Template version can be identified on each cluster member at: /etc/cloud-version.
For template version older than 20180301, see sk122793.
Recent updates
Starting from template version 20180301, the following changes were made to the cluster template:
Cluster members' public IP addresses are attached directly to their network interface cards.
In addition to the public cluster address, a private cluster address is attached to the Active member and gets reattached on fail over.
A load balancer is no longer deployed automatically. If a load balancer is required for publishing services, it must be deployed to the Cluster's resource group. By default, its name should be "frontend-lb". In case another name is used, see the section "Using different resource groups, naming constraints and permissions". Follow the instructions in this article for configuring the load balancer.
The names of load balancer NAT rules for publishing services must begin with "cluster-vip" in order to be updated on cluster fail over.
Table of Contents
Prerequisites
Method of operation
Example Environment
Deployment using a Solution Template
Setting up the route tables of the Frontend and Backend subnets
Setting up internal subnets and their route tables
Setting up routes on the cluster members to the Internal subnets
SmartConsole Configuration
Configuring cluster interfaces
VPN configuration
Testing and Troubleshooting
Azure HA daemon and its configuration file
Changing the Credentials
Using a different Azure cloud environment
Working with a proxy
Deployments without a public IP cluster addresses
Using different resource groups, naming constraints and permissions
Known Limitations and Issues
Related solutions
Click Here to Show the Entire Article
Prerequisites
It is assumed that the reader is familiar with general Azure concepts and features such as:
Virtual Networks
Virtual Machines
Load Balancers
Availability Sets
Public IP addresses
User Defined Routes (UDR)
Role Based Access Control (RBAC)
Method of operation
A Check Point cluster in a non-Azure environment uses multicast or broadcast in order to perform state synchronization and health checks across cluster members.
Since multicast and broadcast are not supported in Azure, the Check Point cluster members in Azure communicate with each other using unicast. In addition, in a regular ClusterXL working in High Availability mode, cluster members use Gratuitous ARP to announce the MAC Address of the Active member that is associated with Virtual IP Address (during the normal operation and when cluster failover occurs).

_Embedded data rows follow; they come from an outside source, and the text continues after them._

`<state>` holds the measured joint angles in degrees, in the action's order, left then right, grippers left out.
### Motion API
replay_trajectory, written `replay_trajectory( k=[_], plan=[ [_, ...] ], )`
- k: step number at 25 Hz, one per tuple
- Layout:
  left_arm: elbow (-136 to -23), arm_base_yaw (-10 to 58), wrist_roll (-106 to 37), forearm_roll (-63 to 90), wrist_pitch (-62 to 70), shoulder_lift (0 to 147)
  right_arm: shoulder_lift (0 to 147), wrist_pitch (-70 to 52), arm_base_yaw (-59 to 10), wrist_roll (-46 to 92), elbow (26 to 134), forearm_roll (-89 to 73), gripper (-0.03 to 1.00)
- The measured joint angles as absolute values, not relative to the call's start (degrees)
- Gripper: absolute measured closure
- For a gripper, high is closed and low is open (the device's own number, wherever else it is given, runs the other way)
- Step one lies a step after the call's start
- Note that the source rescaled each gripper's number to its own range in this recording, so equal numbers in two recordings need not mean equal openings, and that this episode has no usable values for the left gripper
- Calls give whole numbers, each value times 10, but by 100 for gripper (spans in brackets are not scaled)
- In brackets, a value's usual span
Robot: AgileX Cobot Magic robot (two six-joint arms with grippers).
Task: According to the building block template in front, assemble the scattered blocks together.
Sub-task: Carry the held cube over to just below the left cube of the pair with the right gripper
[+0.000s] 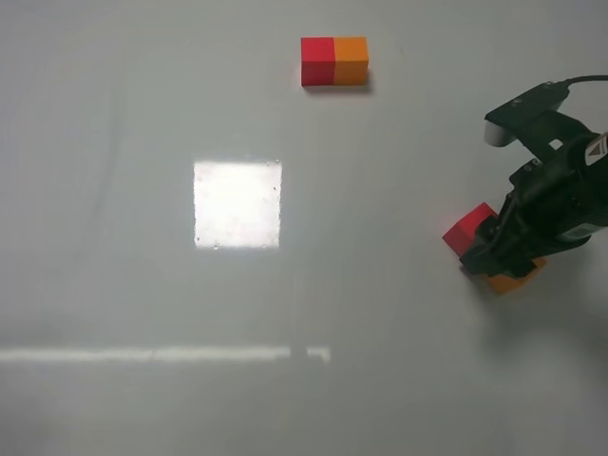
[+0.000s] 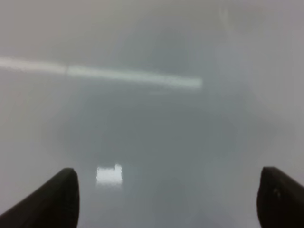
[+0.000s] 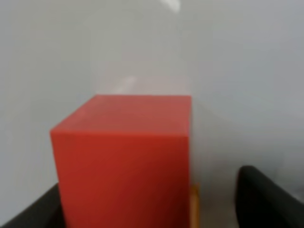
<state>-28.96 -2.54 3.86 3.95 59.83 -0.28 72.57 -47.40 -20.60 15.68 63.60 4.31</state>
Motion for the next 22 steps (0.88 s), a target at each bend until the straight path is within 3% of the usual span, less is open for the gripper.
replay_trajectory(
  k=[5,18,22],
  plan=[
    [-290,-25,39,39,598,-3,728,-482,-206,155,636,50,94],
    [-290,-25,36,39,598,-3,728,-552,-206,250,649,43,94],
    [-290,-25,36,39,598,-3,729,-606,-246,266,696,65,94]
  ],
)
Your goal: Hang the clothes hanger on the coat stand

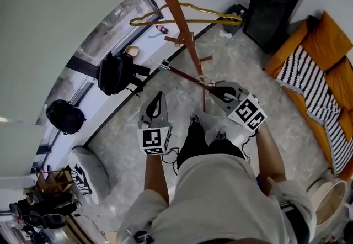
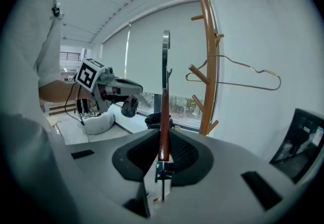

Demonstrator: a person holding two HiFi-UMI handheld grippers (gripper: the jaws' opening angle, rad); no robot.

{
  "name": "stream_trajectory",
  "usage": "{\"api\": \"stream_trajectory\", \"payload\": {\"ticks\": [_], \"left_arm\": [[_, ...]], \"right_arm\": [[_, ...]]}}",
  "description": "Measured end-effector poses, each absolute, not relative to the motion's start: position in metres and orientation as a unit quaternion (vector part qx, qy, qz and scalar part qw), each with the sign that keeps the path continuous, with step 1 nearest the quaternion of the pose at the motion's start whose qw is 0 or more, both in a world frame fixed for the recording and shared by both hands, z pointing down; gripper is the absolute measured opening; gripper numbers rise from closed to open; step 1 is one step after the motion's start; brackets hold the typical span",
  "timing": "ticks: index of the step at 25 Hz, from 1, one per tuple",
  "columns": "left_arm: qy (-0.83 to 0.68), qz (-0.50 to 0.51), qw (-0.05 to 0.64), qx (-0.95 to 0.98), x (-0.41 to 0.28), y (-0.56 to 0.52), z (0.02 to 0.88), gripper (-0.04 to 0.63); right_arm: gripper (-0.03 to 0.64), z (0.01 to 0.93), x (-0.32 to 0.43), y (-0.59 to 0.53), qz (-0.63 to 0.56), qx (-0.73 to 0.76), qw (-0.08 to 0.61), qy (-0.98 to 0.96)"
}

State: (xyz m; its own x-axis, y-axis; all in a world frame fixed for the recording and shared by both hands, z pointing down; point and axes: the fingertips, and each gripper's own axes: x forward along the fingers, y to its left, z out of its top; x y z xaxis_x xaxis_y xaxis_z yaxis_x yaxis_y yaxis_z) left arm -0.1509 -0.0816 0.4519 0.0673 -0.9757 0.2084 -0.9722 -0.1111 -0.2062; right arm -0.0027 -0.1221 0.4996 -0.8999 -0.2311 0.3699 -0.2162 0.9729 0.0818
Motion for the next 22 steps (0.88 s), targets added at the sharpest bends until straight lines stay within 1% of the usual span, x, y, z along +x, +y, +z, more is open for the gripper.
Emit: {"api": "stream_trajectory", "payload": {"ticks": [4, 5, 7, 8, 10, 12, 14, 18, 22], "left_arm": [[0.656, -0.179, 0.023, -0.733, -0.171, -0.094, 0.434, 0.012], [0.649, -0.181, 0.025, -0.739, -0.173, -0.099, 0.429, 0.032], [0.623, -0.187, 0.039, -0.758, -0.17, -0.112, 0.417, 0.181], [0.61, -0.201, 0.055, -0.765, -0.168, -0.119, 0.411, 0.231], [0.586, -0.255, 0.111, -0.761, -0.16, -0.129, 0.403, 0.277], [0.553, -0.327, 0.173, -0.747, -0.148, -0.139, 0.405, 0.291], [0.51, -0.394, 0.212, -0.735, -0.136, -0.149, 0.411, 0.291], [0.447, -0.49, 0.245, -0.707, -0.133, -0.174, 0.432, 0.291], [0.425, -0.531, 0.264, -0.684, -0.139, -0.19, 0.442, 0.291]], "right_arm": [[0.054, 0.496, 0.0, -0.141, -0.061, 0.092, 0.219, -0.969], [0.054, 0.493, 0.001, -0.144, -0.074, 0.086, 0.227, -0.967], [0.054, 0.488, 0.0, -0.15, -0.098, 0.074, 0.245, -0.962], [0.054, 0.485, -0.001, -0.154, -0.109, 0.066, 0.255, -0.959], [0.054, 0.48, -0.003, -0.163, -0.13, 0.053, 0.277, -0.95], [0.054, 0.476, -0.005, -0.174, -0.145, 0.04, 0.301, -0.942], [0.054, 0.473, -0.006, -0.185, -0.157, 0.028, 0.327, -0.932], [0.054, 0.463, -0.016, -0.205, -0.184, 0.021, 0.376, -0.908], [0.054, 0.457, -0.031, -0.212, -0.198, 0.012, 0.394, -0.898]]}}
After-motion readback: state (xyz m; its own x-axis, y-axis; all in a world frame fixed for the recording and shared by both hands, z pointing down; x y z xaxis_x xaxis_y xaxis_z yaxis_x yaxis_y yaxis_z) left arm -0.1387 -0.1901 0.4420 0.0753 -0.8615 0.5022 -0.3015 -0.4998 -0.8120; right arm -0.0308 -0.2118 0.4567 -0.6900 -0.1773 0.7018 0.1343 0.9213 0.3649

In contrast, in Azure this is implemented by making API calls to Azure. When an active cluster member fails, the Standby cluster member is promoted to Active and takes ownership of the cluster resources.

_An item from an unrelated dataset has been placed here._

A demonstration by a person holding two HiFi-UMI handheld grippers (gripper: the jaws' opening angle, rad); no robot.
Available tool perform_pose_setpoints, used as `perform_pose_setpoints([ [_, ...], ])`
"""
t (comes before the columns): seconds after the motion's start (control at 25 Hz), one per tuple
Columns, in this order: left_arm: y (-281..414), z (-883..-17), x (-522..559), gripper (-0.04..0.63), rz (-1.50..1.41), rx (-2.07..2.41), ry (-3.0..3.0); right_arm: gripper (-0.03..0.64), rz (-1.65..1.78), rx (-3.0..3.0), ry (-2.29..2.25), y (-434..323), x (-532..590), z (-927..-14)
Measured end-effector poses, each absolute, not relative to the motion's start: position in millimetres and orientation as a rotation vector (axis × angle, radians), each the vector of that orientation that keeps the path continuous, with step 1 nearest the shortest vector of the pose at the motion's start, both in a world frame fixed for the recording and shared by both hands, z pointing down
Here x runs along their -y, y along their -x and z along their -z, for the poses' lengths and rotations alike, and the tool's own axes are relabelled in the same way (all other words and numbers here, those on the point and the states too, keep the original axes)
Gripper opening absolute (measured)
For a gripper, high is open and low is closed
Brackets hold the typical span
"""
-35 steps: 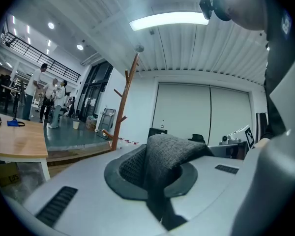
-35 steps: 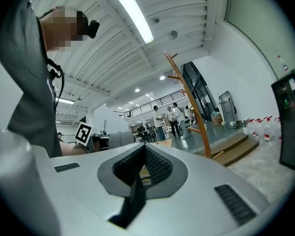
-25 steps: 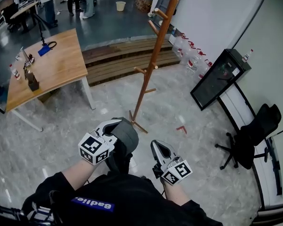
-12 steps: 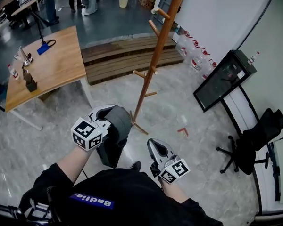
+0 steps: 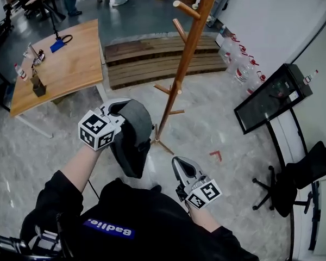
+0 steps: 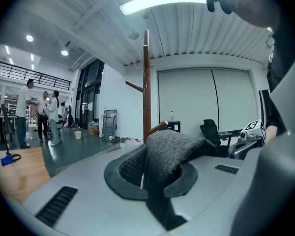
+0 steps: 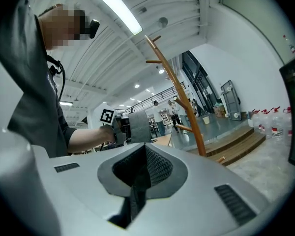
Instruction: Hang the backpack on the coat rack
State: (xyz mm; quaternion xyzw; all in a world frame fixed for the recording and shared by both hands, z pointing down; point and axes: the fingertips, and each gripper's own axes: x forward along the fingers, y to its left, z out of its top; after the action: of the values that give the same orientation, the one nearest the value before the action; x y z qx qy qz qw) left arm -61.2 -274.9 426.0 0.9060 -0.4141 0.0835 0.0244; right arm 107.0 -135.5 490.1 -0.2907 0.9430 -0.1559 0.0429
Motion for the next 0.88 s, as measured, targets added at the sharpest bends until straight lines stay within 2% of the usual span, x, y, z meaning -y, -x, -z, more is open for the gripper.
perform_pose_setpoints([
  [0.88, 19, -459, 447, 0.031, -0.782, 0.603, -2.965, 0.006, 0.491, -2.761, 1.289, -80, 214, -496],
])
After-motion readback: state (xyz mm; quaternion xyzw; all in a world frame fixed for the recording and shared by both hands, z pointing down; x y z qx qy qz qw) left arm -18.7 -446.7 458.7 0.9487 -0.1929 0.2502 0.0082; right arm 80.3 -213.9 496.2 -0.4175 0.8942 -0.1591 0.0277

As part of this process this member:
Associates the cluster private and public IP addresses with its external network interface.

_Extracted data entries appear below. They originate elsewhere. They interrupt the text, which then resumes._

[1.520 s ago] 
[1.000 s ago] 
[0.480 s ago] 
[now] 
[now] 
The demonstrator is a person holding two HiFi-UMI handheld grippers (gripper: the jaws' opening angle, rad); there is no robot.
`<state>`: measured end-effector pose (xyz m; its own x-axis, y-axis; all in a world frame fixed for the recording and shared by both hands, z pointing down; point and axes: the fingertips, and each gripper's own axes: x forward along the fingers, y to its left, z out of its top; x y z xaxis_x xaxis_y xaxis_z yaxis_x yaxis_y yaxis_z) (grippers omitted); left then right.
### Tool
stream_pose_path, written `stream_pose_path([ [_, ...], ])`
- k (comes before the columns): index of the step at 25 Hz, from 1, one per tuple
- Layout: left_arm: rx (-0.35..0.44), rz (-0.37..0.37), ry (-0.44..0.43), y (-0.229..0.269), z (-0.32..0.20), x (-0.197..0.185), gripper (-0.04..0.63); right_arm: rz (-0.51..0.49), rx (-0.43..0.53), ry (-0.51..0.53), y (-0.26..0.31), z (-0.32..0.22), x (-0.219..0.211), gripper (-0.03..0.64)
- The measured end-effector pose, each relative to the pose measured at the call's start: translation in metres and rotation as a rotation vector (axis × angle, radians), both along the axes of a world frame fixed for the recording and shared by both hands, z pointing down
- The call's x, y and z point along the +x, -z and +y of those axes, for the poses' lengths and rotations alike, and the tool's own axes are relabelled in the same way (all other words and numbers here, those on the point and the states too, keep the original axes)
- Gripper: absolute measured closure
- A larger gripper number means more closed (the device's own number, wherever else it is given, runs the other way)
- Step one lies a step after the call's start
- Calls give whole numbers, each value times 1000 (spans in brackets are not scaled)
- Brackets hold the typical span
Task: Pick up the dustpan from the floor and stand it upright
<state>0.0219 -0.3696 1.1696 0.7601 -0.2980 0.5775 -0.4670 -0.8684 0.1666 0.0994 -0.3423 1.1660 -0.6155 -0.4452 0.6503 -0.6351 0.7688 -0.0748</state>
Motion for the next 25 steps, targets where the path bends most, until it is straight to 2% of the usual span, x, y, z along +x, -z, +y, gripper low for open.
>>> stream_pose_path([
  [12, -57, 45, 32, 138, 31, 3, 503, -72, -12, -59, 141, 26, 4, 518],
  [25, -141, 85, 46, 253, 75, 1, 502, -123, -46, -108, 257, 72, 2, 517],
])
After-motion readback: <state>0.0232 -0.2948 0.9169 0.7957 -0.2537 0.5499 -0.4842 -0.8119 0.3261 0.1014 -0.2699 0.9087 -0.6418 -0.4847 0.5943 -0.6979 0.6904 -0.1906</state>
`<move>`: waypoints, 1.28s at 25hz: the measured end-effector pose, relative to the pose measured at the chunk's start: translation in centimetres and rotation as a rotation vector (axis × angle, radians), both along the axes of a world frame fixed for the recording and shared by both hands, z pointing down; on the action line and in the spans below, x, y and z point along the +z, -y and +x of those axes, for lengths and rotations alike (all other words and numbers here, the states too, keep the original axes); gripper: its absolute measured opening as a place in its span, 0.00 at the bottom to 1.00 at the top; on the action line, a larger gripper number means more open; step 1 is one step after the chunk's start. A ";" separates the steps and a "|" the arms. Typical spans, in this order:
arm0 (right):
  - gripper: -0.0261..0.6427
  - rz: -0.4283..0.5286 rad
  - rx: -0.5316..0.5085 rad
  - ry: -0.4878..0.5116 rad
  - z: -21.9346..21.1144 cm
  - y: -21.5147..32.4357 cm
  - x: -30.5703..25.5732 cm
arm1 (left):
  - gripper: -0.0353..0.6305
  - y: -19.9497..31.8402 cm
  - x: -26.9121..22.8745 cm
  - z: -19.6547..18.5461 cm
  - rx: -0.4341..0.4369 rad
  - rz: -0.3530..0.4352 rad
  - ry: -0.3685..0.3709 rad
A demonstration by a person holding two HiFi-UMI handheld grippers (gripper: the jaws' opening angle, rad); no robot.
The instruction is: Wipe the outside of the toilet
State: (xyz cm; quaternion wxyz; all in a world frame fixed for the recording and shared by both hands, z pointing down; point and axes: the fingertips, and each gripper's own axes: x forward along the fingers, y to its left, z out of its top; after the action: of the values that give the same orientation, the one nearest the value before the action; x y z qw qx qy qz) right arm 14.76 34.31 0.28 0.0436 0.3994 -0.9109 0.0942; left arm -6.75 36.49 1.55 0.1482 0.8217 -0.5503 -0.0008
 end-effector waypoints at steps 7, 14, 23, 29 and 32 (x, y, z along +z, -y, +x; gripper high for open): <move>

Modifies any User Defined Routes that were pointing to the member that went down to point to itself.
Azure API authentication:
To be able to automatically make API calls to Azure, the cluster members need to be provided with Azure Active Directory credentials. This is achieved using the Role-Based Access Control (RBAC) feature of Azure.
To best explain the configuration steps, we will be using the following example environment. Make sure to replace the IP addresses in the example environment to reflect your environment when you follow the configuration steps below.
The diagram above depicts a virtual network in Azure divided into 4 subnets. These are designated:
Frontend
Backend
Web
App
The Check Point cluster is comprised of 2 members designated: Cluster Member 1 and Cluster Member 2 Each member has 2 interfaces. The two cluster members are part of the same Azure Availability Set.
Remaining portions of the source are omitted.